- ABOUT THIS TASK -
Keeping each word and mark in place, write out the full listing once more.
╭─ SUPPLIED MATERIAL
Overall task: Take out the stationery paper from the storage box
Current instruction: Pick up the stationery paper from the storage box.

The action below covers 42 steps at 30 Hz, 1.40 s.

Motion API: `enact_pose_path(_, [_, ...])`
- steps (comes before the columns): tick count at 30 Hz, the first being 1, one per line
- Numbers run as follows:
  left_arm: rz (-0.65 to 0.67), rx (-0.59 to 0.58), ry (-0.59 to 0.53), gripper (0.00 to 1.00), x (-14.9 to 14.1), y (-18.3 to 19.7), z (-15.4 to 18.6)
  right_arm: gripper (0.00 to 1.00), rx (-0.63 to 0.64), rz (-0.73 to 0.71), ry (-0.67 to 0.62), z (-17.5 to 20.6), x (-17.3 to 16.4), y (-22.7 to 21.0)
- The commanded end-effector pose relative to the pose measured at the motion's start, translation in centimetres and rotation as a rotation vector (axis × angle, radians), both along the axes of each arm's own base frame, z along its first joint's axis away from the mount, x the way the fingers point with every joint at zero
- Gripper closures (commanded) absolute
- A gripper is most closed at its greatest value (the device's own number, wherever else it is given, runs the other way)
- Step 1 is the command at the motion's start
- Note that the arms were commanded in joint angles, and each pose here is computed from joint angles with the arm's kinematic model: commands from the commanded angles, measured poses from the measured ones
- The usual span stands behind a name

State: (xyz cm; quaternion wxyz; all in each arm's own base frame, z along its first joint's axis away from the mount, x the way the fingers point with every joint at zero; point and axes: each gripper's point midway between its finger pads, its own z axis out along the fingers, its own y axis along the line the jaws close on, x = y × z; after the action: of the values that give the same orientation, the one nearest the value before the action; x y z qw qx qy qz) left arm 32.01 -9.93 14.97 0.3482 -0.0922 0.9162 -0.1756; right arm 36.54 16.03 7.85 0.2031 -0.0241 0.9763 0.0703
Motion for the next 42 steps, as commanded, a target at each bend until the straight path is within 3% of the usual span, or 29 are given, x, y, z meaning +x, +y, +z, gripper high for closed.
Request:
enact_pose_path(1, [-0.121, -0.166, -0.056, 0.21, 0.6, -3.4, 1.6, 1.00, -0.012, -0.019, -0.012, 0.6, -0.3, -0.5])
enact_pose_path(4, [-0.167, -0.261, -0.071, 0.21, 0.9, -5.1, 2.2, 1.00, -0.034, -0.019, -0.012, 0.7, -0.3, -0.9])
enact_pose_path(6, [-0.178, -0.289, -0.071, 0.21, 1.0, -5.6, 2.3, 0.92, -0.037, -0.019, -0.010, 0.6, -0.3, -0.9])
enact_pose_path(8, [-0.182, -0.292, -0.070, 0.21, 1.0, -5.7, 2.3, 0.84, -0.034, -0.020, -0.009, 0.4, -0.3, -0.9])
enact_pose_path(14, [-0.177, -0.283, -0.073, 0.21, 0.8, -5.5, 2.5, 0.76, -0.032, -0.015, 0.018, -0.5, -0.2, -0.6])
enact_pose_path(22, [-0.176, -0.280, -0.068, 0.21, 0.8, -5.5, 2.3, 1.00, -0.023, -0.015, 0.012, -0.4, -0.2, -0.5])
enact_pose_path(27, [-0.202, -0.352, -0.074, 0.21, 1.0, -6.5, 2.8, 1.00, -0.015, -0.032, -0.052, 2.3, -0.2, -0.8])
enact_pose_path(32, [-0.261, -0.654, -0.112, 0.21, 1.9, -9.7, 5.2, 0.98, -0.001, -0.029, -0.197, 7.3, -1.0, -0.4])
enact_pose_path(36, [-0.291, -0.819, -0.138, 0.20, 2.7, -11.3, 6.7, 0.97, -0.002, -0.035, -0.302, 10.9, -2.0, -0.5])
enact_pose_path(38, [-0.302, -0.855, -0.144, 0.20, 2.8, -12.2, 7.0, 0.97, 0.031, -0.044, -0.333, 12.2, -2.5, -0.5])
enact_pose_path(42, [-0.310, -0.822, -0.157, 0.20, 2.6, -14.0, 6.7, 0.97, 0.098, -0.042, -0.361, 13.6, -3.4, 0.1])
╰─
- FINAL ANSWER -
Overall task: Take out the stationery paper from the storage box
Current instruction: Pick up the stationery paper from the storage box.

The action below covers 42 steps at 30 Hz, 1.40 s.

Motion API: `enact_pose_path(_, [_, ...])`
- steps (comes before the columns): tick count at 30 Hz, the first being 1, one per line
- Numbers run as follows:
  left_arm: rz (-0.65 to 0.67), rx (-0.59 to 0.58), ry (-0.59 to 0.53), gripper (0.00 to 1.00), x (-14.9 to 14.1), y (-18.3 to 19.7), z (-15.4 to 18.6)
  right_arm: gripper (0.00 to 1.00), rx (-0.63 to 0.64), rz (-0.73 to 0.71), ry (-0.67 to 0.62), z (-17.5 to 20.6), x (-17.3 to 16.4), y (-22.7 to 21.0)
- The commanded end-effector pose relative to the pose measured at the motion's start, translation in centimetres and rotation as a rotation vector (axis × angle, radians), both along the axes of each arm's own base frame, z along its first joint's axis away from the mount, x the way the fingers point with every joint at zero
- Gripper closures (commanded) absolute
- A gripper is most closed at its greatest value (the device's own number, wherever else it is given, runs the other way)
- Step 1 is the command at the motion's start
- Note that the arms were commanded in joint angles, and each pose here is computed from joint angles with the arm's kinematic model: commands from the commanded angles, measured poses from the measured ones
- The usual span stands behind a name

State: (xyz cm; quaternion wxyz; all in each arm's own base frame, z along its first joint's axis away from the mount, x the way the fingers point with every joint at zero; point and axes: each gripper's point midway between its finger pads, its own z axis out along the fingers, its own y axis along the line the jaws close on, x = y × z; after the action: of the values that give the same orientation, the one nearest the value before the action; x y z qw qx qy qz) left arm 32.01 -9.93 14.97 0.3482 -0.0922 0.9162 -0.1756; right arm 36.54 16.03 7.85 0.2031 -0.0241 0.9763 0.0703
Motion for the next 42 steps, as commanded, a target at each bend until the straight path is within 3% of the usual span, or 29 are given, x, y, z meaning +x, +y, +z, gripper high for closed.
Request:
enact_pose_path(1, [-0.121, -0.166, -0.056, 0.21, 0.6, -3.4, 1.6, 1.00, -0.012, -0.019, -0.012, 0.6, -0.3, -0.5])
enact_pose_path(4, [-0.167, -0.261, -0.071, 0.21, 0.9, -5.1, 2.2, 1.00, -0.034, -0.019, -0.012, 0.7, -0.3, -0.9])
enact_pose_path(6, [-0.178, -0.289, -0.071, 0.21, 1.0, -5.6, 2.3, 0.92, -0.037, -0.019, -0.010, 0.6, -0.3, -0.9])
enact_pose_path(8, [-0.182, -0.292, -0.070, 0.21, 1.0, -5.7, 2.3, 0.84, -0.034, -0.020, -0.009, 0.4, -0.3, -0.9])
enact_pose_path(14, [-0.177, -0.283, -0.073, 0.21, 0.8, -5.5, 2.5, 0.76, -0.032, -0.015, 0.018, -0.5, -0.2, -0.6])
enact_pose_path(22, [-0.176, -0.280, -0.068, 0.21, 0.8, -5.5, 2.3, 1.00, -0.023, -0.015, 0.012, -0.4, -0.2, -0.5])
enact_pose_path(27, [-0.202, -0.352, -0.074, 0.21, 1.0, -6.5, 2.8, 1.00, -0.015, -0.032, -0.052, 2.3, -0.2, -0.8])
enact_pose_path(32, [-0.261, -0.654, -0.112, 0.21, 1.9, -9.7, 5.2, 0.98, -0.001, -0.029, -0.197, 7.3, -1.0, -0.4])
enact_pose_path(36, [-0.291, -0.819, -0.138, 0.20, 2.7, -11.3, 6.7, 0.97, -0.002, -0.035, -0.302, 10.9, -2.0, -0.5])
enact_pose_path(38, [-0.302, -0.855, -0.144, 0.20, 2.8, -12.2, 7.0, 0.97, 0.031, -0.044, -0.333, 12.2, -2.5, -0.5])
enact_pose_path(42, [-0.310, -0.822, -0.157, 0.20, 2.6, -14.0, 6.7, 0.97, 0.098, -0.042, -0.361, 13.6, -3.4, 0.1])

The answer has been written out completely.